Cengiz Holding’e bağlı Eti Bakır A.Ş. tarafından Eskişehir’in Mihalgazi ilçesine bağlı Alpagut ve Tepebaşı ilçesine bağlı Atalan mahallelerine siyanürlü altın-gümüş madeni yapılmak isteniyor. Çevre, Şehircilik ve İklim Değişikliği Bakanlığı’nda 4 Temmuz 2025 tarihinde gerçekleştirilen ikinci İnceleme Değerlendirme Komisyonu (İDK) toplantısında, Eskişehir’de yapılması planlanan Alpagut-Atalan Altın Gümüş Madeni projesinin Çevresel Etki Değerlendirme (ÇED) raporu uygun bulundu. Projeye ilişkin itiraz gerekçelerini açıklayan Eskişehir Doğa ve Yaşam Platformu Teknik Komisyon Üyesi Uygar Kurtcu, “Firmanın sunduğu 3290 sayfalık ÇED dosyasını, teknik komisyonumuzu oluşturan çevre, ziraat, jeoloji mühendisleri, hekimler ve hukukçular olarak inceleyip dosyaya ilişkin itirazlarımızı ve ÇED sürecinin sonlandırılmasına yönelik taleplerimizi ilgili toplantıda sunduk” dedi. “Halkın katılımı toplantısının ön ayağı paydaş katılım planıdır. Paydaş katılım planının nasıl hazırlandığı ise ÇED yönetmeliğinde belirtilmiştir. Fakat bu katılım toplantılarının fotoğraf görüntüleriyle yapıldığının belirtildiği kısma gelindiğinde bu toplantıların 19.09.2023 – 22 Eylül 2023 tarihleri arasında yapıldığı belirtilmiştir. Bu tarihler arası mevcut projeyle, önümüzdeki proje aynı değildir ve ciddi farklar barındırmaktadır. Toplantıların düzenlendiği tarih ilk ÇED başvuru dosyasının duyurulduğu tarihten bile öncedir. Haliyle projenin hem etkileri hem de içeriğinde esaslı farklar vardır ve bu bilgilendirme toplantılarına yeterlilik verilmesi açıkça ÇED yönetmeliğine aykırıdır. Rapor içeriğinde halkın katılım toplantısı (HKT) için birçok gerçeğe aykırı husus bulunmaktadır. Toplantının gerçekleştiği bilgisiyle beraber ÇED dosyasını hazırlayan firma MİTTO’nun sunum yaptığı ve bununla beraber halkın sorularına yanıt verildiği anlatılmıştır. HKT toplantı kayıtları izlendiği takdirde toplantıda ne ÇED firması ne de projenin sahibi firma söz almamış ve soru yanıtlamamıştır. HKT tutanakları gerçeğe aykırı hazırlanarak beyanlar doğru girilmemiştir. Eskişehir Çevre Şehircilik İl Müdürü Hikmet Çelik’in suç duyurusunda da bulunduğumuz eylemleri tutanakların hiçbir yerinde yer almamaktadır. Duyuruları itibariyle bile noksan olan toplantı gerçekte yok hükmündedir.

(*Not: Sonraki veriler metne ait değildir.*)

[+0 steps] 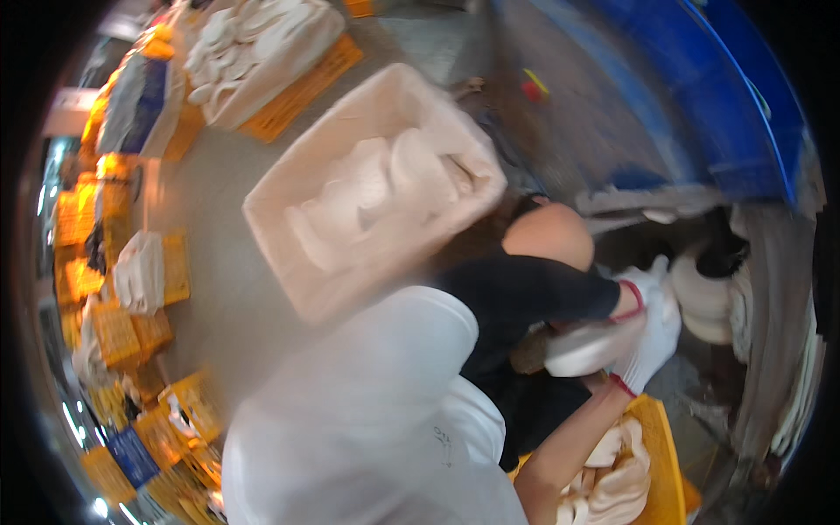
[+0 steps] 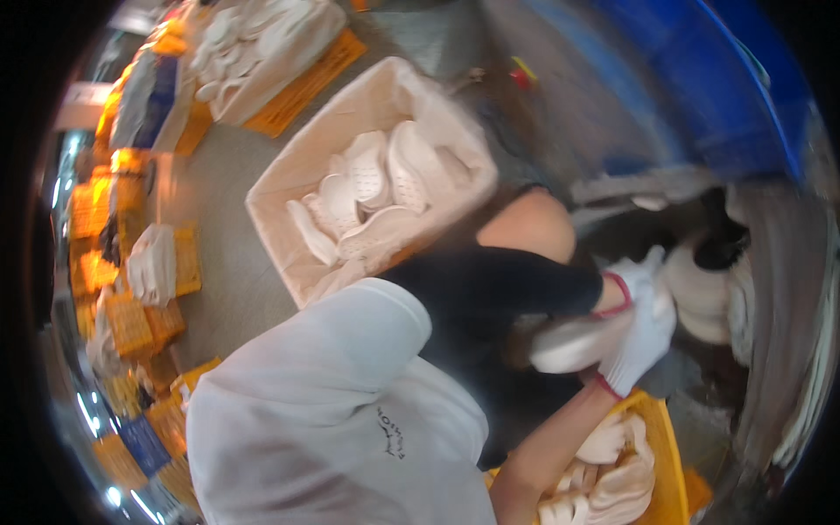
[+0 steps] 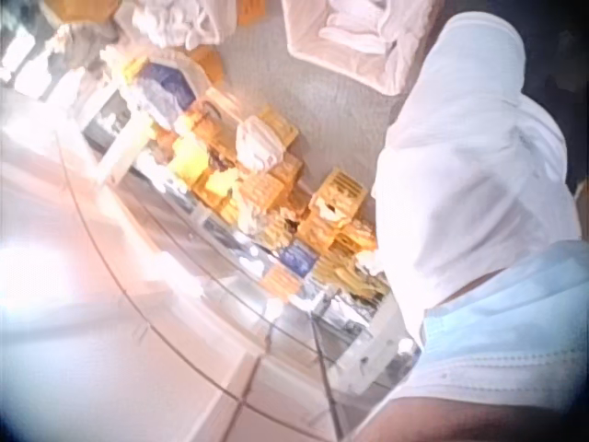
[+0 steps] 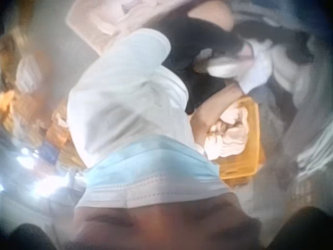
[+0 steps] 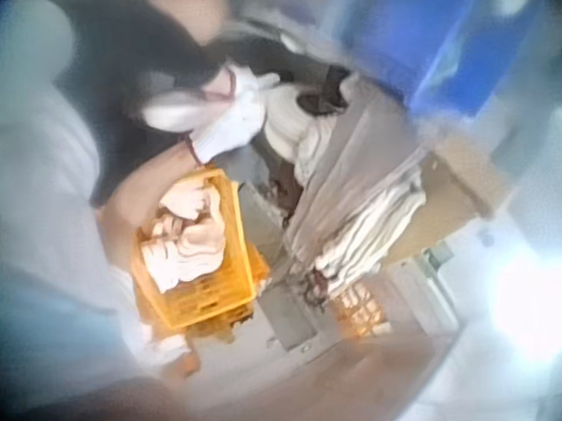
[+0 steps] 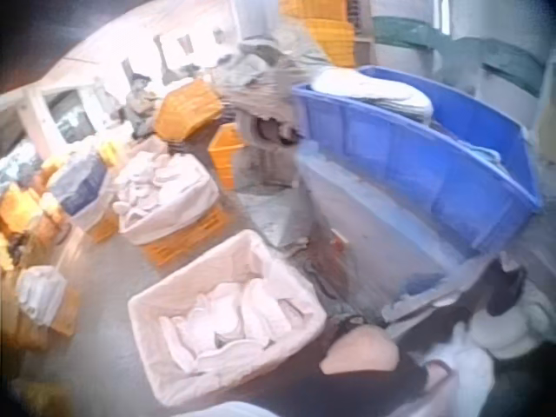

Tepebaşı Belediyesi’nin komisyon üyeliği talebi reddedilmiştir. Projenin etki alanının büyük bir kısmını oluşturan belediyenin hem kendi kırsal kalkınma projelerinin anlatılması hem de katılımcılığının kamu yararı ilkesinin gereği olduğuna dair usulü itirazlarımız dikkate alınmamıştır.

İlk ÇED dosyasında bulunan fakat ikinci ÇED dosyasında çıkartılan uzman raporları bulunmaktadır. Hiçbir gerekçe gösterilemeden rapor çıkartılmasıyla beraber ıslak imzalı rapor içerikleri değiştirilmiştir. 2023 Mart tarihli Yeraltı suyu Akım Modeli ve Etki Değerlendirmesi Raporu içeriği ve 2021-2024 yılları arasında yapılmış Biyoçeşitlilik Çalışması Nihai Raporu içerikleri tahrif edilmiştir. Bu tahrifat daha önce dosyaya giren ÇED raporlarıyla karşılaştırılması yapılarak ulaşılmış olup ıslak imzalı geçmiş tarihli tamamlanmış raporların tahrif edilmesi suç unsuru barındırır. Resmi kurum olan Bakanlığa sunulan raporlar ile ilgili suç duyurusunda bulunacağız.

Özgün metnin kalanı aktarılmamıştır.